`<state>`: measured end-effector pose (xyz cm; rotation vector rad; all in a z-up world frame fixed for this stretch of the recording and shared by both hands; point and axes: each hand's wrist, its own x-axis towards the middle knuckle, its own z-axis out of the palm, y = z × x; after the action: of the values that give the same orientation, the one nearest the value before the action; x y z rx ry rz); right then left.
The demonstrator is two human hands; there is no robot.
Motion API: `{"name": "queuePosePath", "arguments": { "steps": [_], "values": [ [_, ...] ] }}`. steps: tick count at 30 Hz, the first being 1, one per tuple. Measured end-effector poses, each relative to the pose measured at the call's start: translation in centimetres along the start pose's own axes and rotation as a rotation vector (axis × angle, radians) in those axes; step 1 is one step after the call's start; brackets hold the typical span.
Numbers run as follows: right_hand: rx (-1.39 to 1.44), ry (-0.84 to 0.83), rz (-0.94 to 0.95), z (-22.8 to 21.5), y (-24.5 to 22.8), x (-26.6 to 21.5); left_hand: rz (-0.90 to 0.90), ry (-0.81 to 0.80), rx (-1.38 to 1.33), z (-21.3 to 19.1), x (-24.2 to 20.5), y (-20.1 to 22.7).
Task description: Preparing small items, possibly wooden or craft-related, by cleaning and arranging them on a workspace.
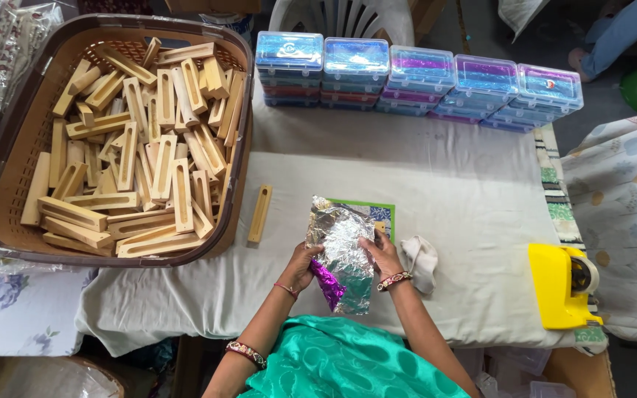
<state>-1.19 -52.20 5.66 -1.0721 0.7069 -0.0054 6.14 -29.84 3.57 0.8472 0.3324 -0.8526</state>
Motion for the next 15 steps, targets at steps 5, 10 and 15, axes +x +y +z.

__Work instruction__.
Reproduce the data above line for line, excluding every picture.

__Answer__.
`<state>`: measured end-effector pose (xyz cm; rotation vector rad; all in a z-up world frame fixed for this stretch of the recording and shared by both hands; point and axes: each hand's wrist, its own x-axis towards the middle knuckle, its own z-axis out of the palm, y = z × x; after the action: of the values that give the same orientation, the one nearest the value before the action; x y z rx ry rz); right then left.
The demonstrator is two human hands; there is no robot.
Motion API: `{"name": "queuePosePath", "arguments": { "steps": [_], "values": [ [_, ...] ] }}`. steps: tick count at 30 Hz, the first being 1, one per tuple. Measured end-effector poses, each relative to the pose measured at the call's start: translation in centimetres along the start pose's own axes and rotation as a rotation vector (axis × angle, radians) in those axes; step 1 is one step after the call's start; brackets hold the typical span.
Numbers run as follows: right_hand: rx (-1.39 to 1.44), ry (-0.84 to 0.83), rz (-0.94 to 0.95), z (-22.8 to 21.5), y (-24.5 to 22.8), x (-26.6 to 21.5); left_hand: rz (-0.90 to 0.90), ry (-0.81 to 0.80), rx (-1.38 to 1.33), z (-21.3 to 19.1), x (-24.2 to 20.5), y (-20.1 to 22.7).
Task description: Preparing small items, possibly wooden or craft-related, by cleaning and arranging them on a workspace.
<state>-1.19 -52.20 5.66 -1.0721 0.7069 -0.0054 6.14 -29.84 3.57 0.8472 0.3324 -0.8526</state>
Motion for the next 15 steps, targets at steps 5, 10 and 15, axes +x +y +z.

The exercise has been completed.